---
share: true
toc: true
math: true
categories:
  - Lecture Notes
  - Modern Cryptography
path: _posts/lecture-notes/modern-cryptography
tags:
  - lecture-note
  - cryptography
  - security
title: 4. Message Authentication Codes
date: 2023-09-21
github_title: 2023-09-21-macs
image:
  path: assets/img/posts/Lecture Notes/Modern Cryptography/mc-04-mac-security.png
attachment:
  folder: assets/img/posts/Lecture Notes/Modern Cryptography
---

Message authentication codes (MAC) were designed to provide message integrity. Bob receives a message from Alice and wants to know if this message was not modified during transmission. For MACs, the message itself does not have to be secret. For example, when we download a file the file itself does not have to be protected, but we need a way to verify that the file was not modified.

Note that MAC is different from error correcting codes (ECC). ECC fixes accidental errors. For example, the Ethernet protocol uses CRC32, which is *keyless*. Keyless integrity mechanisms are designed to detect and fix random transmission errors, and the adversary can easily modify the data since there is no key and the algorithm is publicly known.

On the other hand, MAC fixes data that is tampered in purpose. We will also require a key so that the adversary cannot easily modify the message. We assume that the secret key is shared between two parties, in advance.

## Message Authentication Code

![mc-04-mac.png](../../../assets/img/posts/Lecture%20Notes/Modern%20Cryptography/mc-04-mac.png)

> **Definition.** A **MAC** system $\Pi = (S, V)$ defined over $(\mathcal{K}, \mathcal{M}, \mathcal{T})$ is a pair of efficient algorithms $S$ and $V$ where $S$ is a **signing algorithm** and $V$ is a **verification algorithm**.
> 
> - $S : \mathcal{K} \times \mathcal{M} \rightarrow \mathcal{T}$ is a probabilistic algorithm that outputs $t \leftarrow S(k, m)$ for some key $k \in \mathcal{K}$ and message $m \in \mathcal{M}$. The output $t$ is called a **tag**, and $\mathcal{T}$ is the tag space.
> - $V: \mathcal{K} \times \mathcal{M} \times \mathcal{T} \rightarrow \left\lbrace 0, 1 \right\rbrace$ is a deterministic algorithm that computes $V(k, m, t)$ and outputs $1$ ($\texttt{accept}$) or $0$ ($\texttt{reject}$) .
> - It is required that $V(k, m, S(k, m)) = 1$.
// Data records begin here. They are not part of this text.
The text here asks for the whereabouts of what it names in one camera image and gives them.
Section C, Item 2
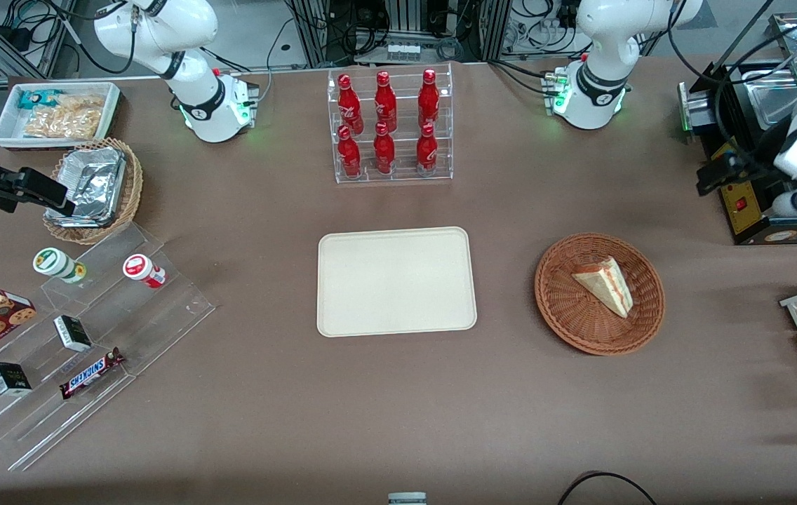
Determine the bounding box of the tan wicker basket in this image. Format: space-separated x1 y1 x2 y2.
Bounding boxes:
42 137 144 245

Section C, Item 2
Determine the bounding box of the Snickers chocolate bar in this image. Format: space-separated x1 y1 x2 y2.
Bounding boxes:
59 347 126 400

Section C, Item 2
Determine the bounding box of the triangular sandwich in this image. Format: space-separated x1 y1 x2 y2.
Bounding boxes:
571 256 634 320

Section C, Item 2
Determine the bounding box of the round brown wicker basket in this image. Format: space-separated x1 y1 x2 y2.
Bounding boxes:
534 233 666 356

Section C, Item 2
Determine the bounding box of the clear acrylic bottle rack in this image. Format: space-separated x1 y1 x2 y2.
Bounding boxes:
327 62 454 184

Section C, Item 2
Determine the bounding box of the teal snack packet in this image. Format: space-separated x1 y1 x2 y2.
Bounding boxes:
16 88 64 110

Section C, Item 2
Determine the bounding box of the clear bag of crackers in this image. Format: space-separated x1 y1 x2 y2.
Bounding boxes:
23 94 106 140

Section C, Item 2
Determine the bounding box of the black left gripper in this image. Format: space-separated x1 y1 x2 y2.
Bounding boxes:
696 151 770 197

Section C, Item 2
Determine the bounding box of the clear acrylic stepped shelf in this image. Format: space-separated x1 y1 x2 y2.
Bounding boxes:
0 223 216 472

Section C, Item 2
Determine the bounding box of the white rectangular snack bin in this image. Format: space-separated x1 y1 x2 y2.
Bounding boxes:
0 81 122 150

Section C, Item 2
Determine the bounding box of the cream rectangular tray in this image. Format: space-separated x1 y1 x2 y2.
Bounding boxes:
316 227 478 338

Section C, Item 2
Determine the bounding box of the green lid white cup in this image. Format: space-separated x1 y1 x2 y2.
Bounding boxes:
32 248 88 284

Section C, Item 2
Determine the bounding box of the silver foil container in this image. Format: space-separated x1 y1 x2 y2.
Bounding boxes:
46 146 127 228

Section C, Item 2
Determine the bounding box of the black food warmer cabinet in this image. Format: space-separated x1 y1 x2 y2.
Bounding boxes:
677 11 797 246

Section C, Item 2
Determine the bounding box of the red cola bottle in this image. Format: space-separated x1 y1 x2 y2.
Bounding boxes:
418 69 441 130
337 126 363 179
375 71 398 133
338 74 362 135
415 122 438 173
373 122 396 175

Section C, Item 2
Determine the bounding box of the small black carton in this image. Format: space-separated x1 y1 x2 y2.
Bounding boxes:
0 362 33 397
53 315 93 353

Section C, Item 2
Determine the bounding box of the black looped cable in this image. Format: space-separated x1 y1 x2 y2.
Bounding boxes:
556 471 659 505

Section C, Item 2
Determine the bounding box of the red lid white cup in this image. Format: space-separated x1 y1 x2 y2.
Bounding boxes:
123 254 167 289

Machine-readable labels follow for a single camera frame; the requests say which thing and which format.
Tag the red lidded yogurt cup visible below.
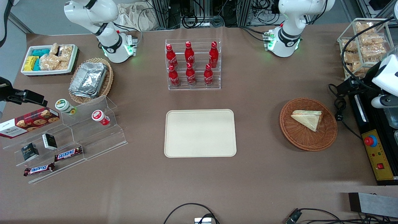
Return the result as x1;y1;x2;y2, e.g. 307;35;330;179
92;110;110;126

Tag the yellow snack pack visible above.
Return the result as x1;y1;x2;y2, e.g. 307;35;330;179
24;56;39;71

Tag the green lidded yogurt cup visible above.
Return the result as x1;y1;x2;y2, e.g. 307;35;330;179
55;99;76;115

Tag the triangular sandwich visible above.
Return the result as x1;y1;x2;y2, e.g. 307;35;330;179
291;110;324;132

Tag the oval tan wicker basket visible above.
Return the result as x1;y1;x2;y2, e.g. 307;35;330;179
68;58;114;105

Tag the small black gold box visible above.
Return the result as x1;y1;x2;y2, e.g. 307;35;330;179
21;142;39;161

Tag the beige rectangular tray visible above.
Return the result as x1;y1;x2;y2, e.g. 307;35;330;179
164;109;237;158

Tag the brown Snickers bar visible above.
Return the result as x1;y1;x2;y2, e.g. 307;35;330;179
24;163;55;177
54;146;83;162

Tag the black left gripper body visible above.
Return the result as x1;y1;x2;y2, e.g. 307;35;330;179
364;62;385;94

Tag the grey metal box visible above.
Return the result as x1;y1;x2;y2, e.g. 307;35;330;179
348;192;398;218

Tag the red cola bottle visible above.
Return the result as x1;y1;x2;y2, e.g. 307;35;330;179
166;44;178;69
204;64;214;86
185;41;195;67
168;65;180;87
186;63;197;86
209;41;219;68

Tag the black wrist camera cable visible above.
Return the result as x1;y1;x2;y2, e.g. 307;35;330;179
341;17;398;82

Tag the clear acrylic bottle rack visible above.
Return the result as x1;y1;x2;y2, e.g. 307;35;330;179
165;39;222;91

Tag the black cable with connector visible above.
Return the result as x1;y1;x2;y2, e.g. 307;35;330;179
286;208;398;224

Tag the clear acrylic stepped shelf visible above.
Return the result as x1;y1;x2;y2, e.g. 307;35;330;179
3;95;128;184

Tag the clear bag of fried snacks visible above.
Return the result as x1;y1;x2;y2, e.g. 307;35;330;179
361;44;386;58
345;62;370;77
361;34;384;46
344;51;361;63
355;22;375;34
341;40;358;52

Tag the beige cloth bag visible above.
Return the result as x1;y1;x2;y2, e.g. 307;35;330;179
118;2;156;31

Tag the white rectangular snack bin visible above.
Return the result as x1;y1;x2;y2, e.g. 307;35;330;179
21;44;78;76

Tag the round brown wicker basket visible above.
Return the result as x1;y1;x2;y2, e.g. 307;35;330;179
279;97;338;152

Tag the aluminium frame post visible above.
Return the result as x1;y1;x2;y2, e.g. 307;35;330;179
149;0;170;30
238;0;252;27

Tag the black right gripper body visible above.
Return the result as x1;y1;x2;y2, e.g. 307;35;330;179
0;77;14;102

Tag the black looped cable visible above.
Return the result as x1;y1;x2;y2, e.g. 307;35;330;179
163;203;220;224

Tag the red tartan cookie box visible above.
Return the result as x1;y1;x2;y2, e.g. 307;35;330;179
0;107;60;139

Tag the white wire rack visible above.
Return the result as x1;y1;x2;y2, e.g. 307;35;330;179
337;18;398;83

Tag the stack of foil trays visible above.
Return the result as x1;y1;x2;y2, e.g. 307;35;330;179
69;62;108;98

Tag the black machine with yellow panel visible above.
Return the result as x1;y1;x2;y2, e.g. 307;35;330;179
348;84;398;186

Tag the small black white box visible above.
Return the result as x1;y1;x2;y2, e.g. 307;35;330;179
42;133;58;150

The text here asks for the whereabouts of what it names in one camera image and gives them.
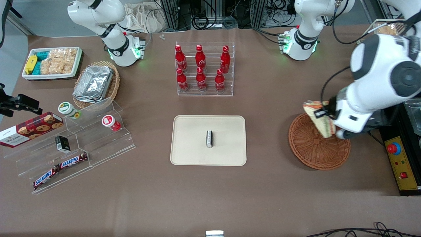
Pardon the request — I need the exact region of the triangular sandwich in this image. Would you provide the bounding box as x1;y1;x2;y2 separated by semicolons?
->
303;100;336;139

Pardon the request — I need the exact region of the brown wicker basket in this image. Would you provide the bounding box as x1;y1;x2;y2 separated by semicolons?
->
288;113;351;171

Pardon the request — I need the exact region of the light wicker basket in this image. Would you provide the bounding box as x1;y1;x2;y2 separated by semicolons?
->
72;61;120;109

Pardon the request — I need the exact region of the beige plastic tray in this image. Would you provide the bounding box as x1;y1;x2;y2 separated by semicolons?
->
170;115;247;167

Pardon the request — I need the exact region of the red Walkers cookie box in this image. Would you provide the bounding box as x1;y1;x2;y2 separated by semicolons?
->
0;112;64;148

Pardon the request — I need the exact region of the white rectangular bin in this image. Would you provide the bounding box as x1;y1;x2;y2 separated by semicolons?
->
21;47;83;81

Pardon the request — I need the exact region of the green lid sunflower cup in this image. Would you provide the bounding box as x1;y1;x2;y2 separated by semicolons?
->
58;101;82;119

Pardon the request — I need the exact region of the yellow snack packet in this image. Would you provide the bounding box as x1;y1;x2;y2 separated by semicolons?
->
25;55;38;75

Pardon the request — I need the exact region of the small black carton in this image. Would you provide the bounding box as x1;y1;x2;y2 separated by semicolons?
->
55;135;71;153

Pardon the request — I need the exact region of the aluminium foil container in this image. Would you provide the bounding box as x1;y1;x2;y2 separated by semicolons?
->
76;66;114;96
73;88;110;103

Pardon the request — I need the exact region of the clear plastic container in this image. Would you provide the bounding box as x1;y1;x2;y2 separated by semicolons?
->
404;98;421;150

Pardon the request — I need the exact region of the black stand leg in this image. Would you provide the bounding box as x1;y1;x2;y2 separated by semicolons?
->
0;0;23;48

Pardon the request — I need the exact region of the yellow emergency stop box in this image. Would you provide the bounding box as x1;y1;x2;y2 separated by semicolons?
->
384;136;421;191

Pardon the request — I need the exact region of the Snickers chocolate bar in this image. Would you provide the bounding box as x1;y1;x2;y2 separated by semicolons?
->
32;166;61;191
59;152;89;169

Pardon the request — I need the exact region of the clear acrylic stepped shelf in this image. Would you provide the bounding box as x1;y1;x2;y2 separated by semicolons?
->
3;97;137;195

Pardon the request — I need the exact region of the red lid yogurt cup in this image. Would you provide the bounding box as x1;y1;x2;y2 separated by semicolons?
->
101;115;121;132

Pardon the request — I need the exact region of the red Coca-Cola bottle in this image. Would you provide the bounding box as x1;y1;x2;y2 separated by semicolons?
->
176;67;189;92
196;67;208;92
195;44;207;71
220;45;231;74
175;45;188;73
214;68;226;93

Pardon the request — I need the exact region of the clear acrylic bottle rack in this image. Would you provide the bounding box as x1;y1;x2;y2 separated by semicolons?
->
175;41;235;97

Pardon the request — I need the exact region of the white crumpled cloth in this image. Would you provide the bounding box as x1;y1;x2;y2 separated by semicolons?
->
123;2;165;33

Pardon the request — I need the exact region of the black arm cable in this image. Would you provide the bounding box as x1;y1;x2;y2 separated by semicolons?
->
320;66;352;106

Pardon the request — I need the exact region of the aluminium frame post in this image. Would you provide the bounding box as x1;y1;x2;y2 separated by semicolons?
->
251;0;267;29
166;0;192;31

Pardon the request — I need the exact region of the black floor cable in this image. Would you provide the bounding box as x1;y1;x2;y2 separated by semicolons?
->
305;222;421;237

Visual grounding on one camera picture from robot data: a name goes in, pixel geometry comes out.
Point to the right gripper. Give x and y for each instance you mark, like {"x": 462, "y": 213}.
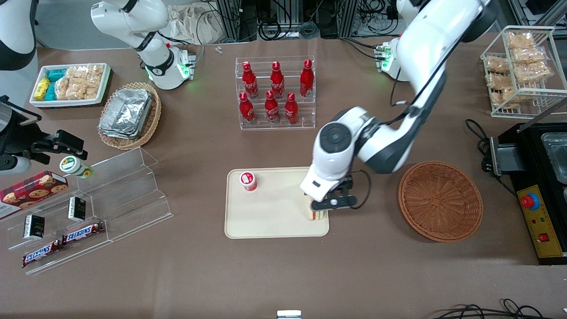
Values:
{"x": 17, "y": 135}

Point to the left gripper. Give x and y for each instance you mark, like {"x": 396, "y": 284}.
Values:
{"x": 341, "y": 184}

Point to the triangle sandwich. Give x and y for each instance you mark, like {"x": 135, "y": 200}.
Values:
{"x": 316, "y": 215}

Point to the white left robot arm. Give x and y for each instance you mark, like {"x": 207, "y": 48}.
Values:
{"x": 434, "y": 26}

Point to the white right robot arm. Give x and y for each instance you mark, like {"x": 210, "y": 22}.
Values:
{"x": 133, "y": 17}

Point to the beige plastic serving tray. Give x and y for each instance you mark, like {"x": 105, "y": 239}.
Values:
{"x": 274, "y": 212}

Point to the oval wicker basket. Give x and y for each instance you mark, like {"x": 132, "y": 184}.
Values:
{"x": 150, "y": 119}

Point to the empty round brown wicker basket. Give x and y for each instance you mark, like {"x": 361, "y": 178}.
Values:
{"x": 440, "y": 201}

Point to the small green-lidded cup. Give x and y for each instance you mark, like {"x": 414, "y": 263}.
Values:
{"x": 73, "y": 166}

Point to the teal snack pack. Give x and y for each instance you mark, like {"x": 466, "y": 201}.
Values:
{"x": 50, "y": 92}
{"x": 56, "y": 75}

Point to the red tartan cookie box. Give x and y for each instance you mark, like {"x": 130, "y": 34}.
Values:
{"x": 31, "y": 190}

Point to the clear-wrapped rice cracker pack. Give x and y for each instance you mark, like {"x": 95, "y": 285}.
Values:
{"x": 95, "y": 73}
{"x": 77, "y": 72}
{"x": 63, "y": 88}
{"x": 84, "y": 91}

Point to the yellow snack pack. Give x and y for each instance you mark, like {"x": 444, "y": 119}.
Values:
{"x": 41, "y": 88}

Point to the small black carton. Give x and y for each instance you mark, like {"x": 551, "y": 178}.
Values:
{"x": 34, "y": 227}
{"x": 77, "y": 209}

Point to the aluminium foil container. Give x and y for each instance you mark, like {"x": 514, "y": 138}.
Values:
{"x": 126, "y": 113}

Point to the white rectangular snack bin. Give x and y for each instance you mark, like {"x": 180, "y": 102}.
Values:
{"x": 102, "y": 84}

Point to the small red-lidded cup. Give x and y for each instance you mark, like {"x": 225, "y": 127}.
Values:
{"x": 248, "y": 180}

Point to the clear acrylic stepped shelf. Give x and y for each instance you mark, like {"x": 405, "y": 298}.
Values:
{"x": 128, "y": 195}

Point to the red cola bottle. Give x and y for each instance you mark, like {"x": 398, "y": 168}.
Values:
{"x": 277, "y": 82}
{"x": 306, "y": 79}
{"x": 291, "y": 110}
{"x": 250, "y": 82}
{"x": 272, "y": 110}
{"x": 246, "y": 110}

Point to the clear acrylic bottle rack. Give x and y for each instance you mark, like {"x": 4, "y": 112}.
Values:
{"x": 261, "y": 128}

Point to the Snickers chocolate bar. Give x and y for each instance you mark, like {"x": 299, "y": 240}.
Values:
{"x": 42, "y": 254}
{"x": 83, "y": 233}

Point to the small white edge device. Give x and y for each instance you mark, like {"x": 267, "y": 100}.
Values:
{"x": 289, "y": 314}

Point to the beige cloth bag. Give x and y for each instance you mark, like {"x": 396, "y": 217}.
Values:
{"x": 195, "y": 24}

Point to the bagged fried snack pack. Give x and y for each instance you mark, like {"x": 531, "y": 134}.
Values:
{"x": 498, "y": 81}
{"x": 528, "y": 55}
{"x": 533, "y": 71}
{"x": 497, "y": 64}
{"x": 520, "y": 40}

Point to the red emergency stop button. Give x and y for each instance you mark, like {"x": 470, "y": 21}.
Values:
{"x": 530, "y": 201}

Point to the black countertop appliance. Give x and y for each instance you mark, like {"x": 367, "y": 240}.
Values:
{"x": 533, "y": 164}

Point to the yellow emergency stop box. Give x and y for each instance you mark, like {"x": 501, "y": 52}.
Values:
{"x": 542, "y": 221}

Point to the grey metal rod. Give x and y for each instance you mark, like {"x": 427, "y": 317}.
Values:
{"x": 540, "y": 116}

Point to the clear glass appliance pan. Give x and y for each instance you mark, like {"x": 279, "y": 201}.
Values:
{"x": 557, "y": 155}

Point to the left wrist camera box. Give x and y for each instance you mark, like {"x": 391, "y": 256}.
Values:
{"x": 336, "y": 202}

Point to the grey metal side bracket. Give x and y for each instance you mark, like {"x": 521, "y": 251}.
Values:
{"x": 507, "y": 159}
When $V$ accepts $(m, t)$, then $t$ is called a **valid tag**. Since $(m, t)$ is the transmitted data, we want $t$ to be short as possible.

### Canonical Verification

$V$ can be replaced with an invocation of $S$ if *$S$ is deterministic*. The receiver can recompute the tag and check equality.

$$
V(k, m, t) = 1 \iff t = S(k, m)
$$

This is called **canonical verification**. All real-world MACs use canonical verification.

## Secure MAC: Unforgeability

In the security definition of MACs, we allow the attacker to request tags for arbitrary messages of its choice, called **chosen-message attacks**. This assumption will allow the attacker to collect a bunch of valid $(m, t)$ pairs. In this setting, we require the attacker to forge a **new** valid message-tag pair, which is different from what the attacker has. Also, it is not required that the forged message $m$ have any meaning. This is called **existential forgery**. A MAC system is secure if an existential forgery is almost impossible. Note that we are giving the adversary much power in the definition, to be conservative.

- Attacker is given $t_i \leftarrow S(k, m_i)$ for $m_1, \dots, m_q$ of his choice.
	- Attacker has a *signing oracle*.
- Attacker's goal is **existential forgery**.
	- **MAC**: generate a *new* valid message-tag pair $(m, t)$ such that $V(k, m, t) = 1$ and $m \notin \left\lbrace m_1, \dots, m_q \right\rbrace$.
	- **Strong MAC**: generate a *new* valid message-tag pair $(m, t)$ $V(k, m, t) = 1$ and $(m, t) \notin \left\lbrace (m_1, t_1), \dots, (m_q, t_q) \right\rbrace$.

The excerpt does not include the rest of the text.